**Data excerpt**
>>>>

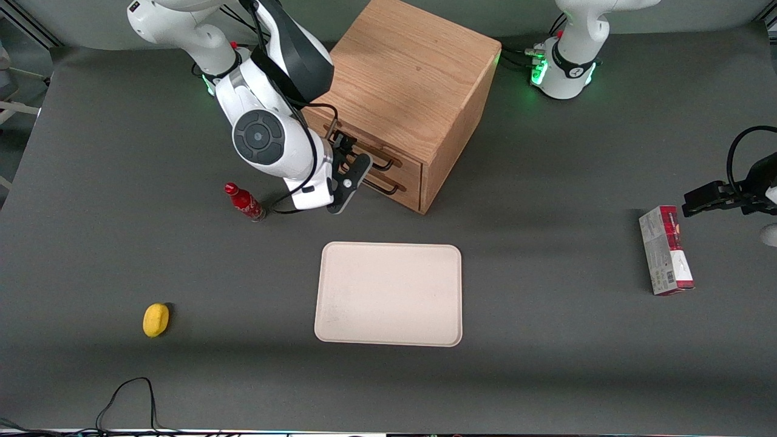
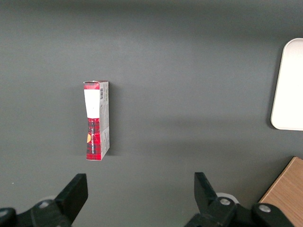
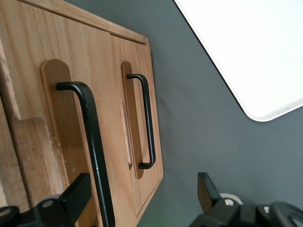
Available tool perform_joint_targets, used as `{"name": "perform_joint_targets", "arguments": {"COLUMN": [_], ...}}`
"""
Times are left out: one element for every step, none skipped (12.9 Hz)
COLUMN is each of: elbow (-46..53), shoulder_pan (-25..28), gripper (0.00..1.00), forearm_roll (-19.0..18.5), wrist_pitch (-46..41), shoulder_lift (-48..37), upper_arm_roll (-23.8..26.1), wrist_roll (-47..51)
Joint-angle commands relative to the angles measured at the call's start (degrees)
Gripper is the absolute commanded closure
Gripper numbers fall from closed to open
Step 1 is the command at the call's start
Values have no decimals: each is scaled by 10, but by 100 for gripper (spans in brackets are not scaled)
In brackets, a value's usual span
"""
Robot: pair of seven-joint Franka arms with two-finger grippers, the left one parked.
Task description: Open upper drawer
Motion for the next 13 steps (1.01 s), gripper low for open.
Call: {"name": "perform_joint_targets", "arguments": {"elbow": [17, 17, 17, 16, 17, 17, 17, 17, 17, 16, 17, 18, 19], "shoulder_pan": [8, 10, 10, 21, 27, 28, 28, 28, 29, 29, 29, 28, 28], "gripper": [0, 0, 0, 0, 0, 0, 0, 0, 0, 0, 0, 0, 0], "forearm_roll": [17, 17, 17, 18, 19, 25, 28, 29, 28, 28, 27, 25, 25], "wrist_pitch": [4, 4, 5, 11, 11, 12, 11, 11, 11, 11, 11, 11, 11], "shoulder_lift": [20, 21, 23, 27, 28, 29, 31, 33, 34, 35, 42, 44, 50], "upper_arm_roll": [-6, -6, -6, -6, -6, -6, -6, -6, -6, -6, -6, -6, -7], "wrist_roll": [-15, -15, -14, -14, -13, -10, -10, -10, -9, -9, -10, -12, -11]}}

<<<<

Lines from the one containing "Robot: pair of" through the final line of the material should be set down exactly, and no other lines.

Robot: pair of seven-joint Franka arms with two-finger grippers, the left one parked.
Task description: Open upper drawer
Motion for the next 13 steps (1.01 s), gripper low for open.
Call: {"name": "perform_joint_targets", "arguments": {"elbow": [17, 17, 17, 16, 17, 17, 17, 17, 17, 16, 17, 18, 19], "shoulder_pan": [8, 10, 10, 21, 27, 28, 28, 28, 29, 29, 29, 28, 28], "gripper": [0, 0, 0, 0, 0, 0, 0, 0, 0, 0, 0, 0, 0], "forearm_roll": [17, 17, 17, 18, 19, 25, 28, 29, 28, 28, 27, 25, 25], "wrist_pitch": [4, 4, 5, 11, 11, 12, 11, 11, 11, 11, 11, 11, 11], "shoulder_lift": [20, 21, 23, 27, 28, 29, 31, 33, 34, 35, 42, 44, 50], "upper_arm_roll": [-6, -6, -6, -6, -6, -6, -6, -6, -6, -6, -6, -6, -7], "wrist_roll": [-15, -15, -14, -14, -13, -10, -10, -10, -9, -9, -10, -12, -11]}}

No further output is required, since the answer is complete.